» **EXERCISE OBJECTIVE**
A word-for-word transcript of the closing lines is required: from the one with "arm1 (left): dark" through the final line of the data.

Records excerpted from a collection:
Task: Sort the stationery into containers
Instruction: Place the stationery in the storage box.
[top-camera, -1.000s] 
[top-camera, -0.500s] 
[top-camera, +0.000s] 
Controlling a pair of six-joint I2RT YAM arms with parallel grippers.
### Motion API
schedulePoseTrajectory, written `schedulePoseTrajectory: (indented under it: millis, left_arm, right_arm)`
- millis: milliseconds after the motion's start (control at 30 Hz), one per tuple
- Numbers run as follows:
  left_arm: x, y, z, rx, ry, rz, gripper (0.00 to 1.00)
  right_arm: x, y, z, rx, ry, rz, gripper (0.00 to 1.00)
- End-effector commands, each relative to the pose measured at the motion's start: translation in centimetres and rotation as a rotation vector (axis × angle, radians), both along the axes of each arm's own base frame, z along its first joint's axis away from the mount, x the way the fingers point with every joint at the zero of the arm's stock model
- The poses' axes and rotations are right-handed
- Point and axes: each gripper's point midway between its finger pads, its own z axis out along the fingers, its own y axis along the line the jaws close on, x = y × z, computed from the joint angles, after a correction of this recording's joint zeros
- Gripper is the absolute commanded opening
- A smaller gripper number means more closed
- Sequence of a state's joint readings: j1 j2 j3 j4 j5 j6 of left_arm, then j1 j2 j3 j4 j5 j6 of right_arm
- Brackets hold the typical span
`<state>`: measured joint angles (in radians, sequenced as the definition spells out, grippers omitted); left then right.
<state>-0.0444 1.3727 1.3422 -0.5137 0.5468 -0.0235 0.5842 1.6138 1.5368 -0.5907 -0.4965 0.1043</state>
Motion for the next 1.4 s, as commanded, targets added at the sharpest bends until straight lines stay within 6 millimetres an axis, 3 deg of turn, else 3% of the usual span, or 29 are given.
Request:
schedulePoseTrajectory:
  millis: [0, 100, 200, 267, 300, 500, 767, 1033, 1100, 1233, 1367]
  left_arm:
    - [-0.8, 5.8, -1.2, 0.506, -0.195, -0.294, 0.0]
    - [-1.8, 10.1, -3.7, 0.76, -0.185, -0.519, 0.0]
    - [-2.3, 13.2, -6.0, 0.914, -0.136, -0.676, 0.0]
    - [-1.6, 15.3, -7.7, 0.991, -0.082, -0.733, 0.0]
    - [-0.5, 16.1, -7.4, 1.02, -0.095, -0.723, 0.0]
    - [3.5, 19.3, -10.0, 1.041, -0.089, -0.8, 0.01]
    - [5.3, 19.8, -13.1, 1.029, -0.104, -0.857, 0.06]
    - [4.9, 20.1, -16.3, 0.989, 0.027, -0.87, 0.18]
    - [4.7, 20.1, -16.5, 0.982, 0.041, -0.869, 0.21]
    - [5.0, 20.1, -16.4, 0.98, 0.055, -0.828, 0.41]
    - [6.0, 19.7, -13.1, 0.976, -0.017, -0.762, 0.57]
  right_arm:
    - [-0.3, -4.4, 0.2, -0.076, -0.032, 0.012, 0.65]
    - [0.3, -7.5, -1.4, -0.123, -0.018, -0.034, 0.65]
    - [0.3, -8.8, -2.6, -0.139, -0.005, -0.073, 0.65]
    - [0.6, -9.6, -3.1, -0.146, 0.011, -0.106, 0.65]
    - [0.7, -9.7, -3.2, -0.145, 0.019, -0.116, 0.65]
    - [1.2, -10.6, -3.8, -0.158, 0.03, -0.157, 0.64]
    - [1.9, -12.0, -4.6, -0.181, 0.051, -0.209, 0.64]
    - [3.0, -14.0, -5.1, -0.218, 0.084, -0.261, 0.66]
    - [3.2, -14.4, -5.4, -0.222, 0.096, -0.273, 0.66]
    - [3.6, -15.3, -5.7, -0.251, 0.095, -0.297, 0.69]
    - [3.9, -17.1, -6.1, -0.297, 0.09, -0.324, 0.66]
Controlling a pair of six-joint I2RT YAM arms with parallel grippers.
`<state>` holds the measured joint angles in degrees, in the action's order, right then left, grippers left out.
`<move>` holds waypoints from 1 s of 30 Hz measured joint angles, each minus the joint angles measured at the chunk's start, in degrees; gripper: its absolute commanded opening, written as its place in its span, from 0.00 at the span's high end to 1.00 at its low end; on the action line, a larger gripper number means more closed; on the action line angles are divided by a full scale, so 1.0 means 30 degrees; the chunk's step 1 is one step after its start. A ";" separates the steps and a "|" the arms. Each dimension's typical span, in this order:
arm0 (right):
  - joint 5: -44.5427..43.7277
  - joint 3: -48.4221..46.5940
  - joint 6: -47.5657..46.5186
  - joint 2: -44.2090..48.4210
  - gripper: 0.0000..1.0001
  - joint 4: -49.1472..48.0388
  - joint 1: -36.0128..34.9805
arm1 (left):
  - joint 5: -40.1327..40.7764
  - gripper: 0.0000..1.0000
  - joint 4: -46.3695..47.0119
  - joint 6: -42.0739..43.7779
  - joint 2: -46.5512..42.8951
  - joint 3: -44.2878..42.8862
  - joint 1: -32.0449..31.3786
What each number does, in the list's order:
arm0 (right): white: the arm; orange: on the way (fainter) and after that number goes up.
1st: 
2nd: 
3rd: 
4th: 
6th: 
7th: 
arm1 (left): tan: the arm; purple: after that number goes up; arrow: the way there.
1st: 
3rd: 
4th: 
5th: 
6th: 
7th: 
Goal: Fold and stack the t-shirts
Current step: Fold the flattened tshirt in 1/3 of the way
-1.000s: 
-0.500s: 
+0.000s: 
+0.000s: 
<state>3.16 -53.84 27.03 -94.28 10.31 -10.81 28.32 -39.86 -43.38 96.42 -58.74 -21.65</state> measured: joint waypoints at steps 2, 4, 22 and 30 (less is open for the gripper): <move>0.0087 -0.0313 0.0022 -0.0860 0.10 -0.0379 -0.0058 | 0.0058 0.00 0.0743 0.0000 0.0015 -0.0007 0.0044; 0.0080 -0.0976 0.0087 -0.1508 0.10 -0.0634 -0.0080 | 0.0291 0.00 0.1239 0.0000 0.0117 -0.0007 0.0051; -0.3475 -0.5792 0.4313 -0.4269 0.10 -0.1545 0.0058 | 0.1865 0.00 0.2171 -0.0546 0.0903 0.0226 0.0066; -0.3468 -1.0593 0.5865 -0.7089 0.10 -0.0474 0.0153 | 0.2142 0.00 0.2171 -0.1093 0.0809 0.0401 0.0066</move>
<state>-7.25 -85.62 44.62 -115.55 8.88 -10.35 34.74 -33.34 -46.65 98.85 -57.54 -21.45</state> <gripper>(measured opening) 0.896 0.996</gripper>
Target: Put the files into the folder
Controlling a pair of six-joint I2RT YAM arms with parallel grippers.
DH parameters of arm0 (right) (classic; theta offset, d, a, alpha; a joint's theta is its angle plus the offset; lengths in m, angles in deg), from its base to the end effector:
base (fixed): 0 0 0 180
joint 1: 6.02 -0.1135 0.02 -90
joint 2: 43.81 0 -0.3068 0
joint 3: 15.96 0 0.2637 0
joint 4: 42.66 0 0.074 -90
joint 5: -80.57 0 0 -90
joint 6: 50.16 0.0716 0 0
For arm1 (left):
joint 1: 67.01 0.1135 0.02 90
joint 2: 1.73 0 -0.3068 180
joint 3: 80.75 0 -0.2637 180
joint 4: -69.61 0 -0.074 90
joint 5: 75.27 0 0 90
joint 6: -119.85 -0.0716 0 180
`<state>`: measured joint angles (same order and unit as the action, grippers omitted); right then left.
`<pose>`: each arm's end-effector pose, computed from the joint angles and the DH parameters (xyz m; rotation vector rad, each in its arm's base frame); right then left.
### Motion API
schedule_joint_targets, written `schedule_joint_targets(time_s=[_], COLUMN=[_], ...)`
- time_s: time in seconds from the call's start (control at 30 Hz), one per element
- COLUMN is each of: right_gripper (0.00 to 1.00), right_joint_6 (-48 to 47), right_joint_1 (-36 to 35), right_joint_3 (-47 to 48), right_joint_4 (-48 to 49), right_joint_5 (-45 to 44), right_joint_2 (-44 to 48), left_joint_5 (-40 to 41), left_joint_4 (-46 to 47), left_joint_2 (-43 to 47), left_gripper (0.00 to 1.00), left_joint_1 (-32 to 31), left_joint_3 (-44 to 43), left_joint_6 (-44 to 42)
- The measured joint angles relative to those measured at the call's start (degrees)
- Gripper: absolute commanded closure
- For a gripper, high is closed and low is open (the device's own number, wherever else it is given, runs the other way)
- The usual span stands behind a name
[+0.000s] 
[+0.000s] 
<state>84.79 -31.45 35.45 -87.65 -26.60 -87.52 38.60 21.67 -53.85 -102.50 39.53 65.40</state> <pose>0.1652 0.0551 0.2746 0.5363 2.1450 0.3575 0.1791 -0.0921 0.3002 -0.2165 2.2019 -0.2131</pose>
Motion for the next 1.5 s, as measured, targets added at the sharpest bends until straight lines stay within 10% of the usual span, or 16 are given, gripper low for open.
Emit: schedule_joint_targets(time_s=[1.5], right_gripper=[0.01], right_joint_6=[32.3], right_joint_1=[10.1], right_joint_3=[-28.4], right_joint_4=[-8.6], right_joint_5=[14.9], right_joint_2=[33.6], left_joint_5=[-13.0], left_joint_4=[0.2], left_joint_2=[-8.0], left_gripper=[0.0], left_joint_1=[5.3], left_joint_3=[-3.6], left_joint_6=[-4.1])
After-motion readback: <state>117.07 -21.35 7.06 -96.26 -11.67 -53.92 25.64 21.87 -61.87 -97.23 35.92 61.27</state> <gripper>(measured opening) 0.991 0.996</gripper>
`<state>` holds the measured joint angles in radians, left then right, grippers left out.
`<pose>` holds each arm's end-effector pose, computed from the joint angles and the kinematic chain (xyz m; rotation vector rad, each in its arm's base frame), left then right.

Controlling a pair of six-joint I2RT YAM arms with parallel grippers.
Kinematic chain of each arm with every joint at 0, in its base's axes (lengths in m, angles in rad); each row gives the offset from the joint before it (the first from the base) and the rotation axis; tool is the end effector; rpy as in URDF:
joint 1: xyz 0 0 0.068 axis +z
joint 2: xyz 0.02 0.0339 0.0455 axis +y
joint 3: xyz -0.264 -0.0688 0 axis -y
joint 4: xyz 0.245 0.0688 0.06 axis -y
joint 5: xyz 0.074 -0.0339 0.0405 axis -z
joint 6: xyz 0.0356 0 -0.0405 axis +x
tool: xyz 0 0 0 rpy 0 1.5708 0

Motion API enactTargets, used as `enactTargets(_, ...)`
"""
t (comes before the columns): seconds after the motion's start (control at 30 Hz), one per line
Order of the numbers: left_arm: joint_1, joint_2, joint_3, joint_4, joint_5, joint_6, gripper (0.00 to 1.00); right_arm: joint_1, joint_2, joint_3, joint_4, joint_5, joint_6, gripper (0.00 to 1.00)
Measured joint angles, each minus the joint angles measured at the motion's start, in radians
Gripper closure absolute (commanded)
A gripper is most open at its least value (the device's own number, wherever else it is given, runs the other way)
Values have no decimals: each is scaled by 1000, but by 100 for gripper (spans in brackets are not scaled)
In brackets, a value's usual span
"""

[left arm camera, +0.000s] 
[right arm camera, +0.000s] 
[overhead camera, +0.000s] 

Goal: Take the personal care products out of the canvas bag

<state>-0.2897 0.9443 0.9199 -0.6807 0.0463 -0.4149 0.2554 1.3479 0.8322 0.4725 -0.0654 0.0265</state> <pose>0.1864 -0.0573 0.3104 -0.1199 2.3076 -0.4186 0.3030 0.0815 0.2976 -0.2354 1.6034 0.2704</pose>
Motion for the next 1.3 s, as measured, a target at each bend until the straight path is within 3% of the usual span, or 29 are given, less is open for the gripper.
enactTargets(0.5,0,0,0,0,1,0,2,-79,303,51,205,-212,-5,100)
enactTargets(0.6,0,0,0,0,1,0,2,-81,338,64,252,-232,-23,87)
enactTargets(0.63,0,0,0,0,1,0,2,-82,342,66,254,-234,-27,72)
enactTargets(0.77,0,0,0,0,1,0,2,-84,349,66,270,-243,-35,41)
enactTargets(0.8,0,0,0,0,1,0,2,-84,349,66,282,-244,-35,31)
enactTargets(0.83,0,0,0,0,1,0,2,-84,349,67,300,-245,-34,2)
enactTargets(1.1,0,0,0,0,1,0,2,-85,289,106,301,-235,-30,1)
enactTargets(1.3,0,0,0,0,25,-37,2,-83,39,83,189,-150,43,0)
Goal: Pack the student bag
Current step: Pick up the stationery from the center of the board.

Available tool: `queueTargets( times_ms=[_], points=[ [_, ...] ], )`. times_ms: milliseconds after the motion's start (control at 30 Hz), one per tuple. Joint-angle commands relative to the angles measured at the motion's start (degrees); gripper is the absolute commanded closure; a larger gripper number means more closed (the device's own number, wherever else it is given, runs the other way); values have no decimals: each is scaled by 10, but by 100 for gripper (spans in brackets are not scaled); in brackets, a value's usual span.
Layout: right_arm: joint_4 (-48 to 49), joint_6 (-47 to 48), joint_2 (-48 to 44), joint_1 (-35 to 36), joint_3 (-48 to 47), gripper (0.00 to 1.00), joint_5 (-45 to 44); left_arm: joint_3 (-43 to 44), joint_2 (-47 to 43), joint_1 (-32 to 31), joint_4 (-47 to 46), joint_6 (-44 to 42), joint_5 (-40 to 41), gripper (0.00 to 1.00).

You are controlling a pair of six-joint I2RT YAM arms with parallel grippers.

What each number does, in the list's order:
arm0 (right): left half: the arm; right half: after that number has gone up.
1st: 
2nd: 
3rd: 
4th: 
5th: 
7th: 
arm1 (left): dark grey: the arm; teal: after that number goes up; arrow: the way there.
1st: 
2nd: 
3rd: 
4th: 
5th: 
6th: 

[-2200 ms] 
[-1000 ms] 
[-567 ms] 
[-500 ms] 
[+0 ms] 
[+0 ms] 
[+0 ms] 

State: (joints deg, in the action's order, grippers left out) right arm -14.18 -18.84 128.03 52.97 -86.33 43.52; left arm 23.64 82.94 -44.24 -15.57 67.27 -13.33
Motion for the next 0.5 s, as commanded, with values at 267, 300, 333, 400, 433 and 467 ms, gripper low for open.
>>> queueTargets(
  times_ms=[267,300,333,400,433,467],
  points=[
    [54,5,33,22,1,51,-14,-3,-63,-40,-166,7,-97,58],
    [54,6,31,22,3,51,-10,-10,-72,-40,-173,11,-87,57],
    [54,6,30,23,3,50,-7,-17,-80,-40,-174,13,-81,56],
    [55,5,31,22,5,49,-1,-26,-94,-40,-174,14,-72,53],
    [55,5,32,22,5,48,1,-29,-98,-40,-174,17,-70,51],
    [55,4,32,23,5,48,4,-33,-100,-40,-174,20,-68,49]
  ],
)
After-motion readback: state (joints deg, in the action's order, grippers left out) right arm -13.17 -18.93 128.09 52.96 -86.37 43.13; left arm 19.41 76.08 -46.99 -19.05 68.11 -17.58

» **ANSWER TO THIS PROBLEM**
arm1 (left): dark grey: the arm; teal: after that number goes up; arrow: the way there.
1st: 
2nd: 
3rd: 
4th: 
5th: 
6th: 

[-2200 ms] 
[-1000 ms] 
[-567 ms] 
[-500 ms] 
[+0 ms] 
[+0 ms] 
[+0 ms] 

State: (joints deg, in the action's order, grippers left out) right arm -14.18 -18.84 128.03 52.97 -86.33 43.52; left arm 23.64 82.94 -44.24 -15.57 67.27 -13.33
Motion for the next 0.5 s, as commanded, with values at 267, 300, 333, 400, 433 and 467 ms, gripper low for open.
>>> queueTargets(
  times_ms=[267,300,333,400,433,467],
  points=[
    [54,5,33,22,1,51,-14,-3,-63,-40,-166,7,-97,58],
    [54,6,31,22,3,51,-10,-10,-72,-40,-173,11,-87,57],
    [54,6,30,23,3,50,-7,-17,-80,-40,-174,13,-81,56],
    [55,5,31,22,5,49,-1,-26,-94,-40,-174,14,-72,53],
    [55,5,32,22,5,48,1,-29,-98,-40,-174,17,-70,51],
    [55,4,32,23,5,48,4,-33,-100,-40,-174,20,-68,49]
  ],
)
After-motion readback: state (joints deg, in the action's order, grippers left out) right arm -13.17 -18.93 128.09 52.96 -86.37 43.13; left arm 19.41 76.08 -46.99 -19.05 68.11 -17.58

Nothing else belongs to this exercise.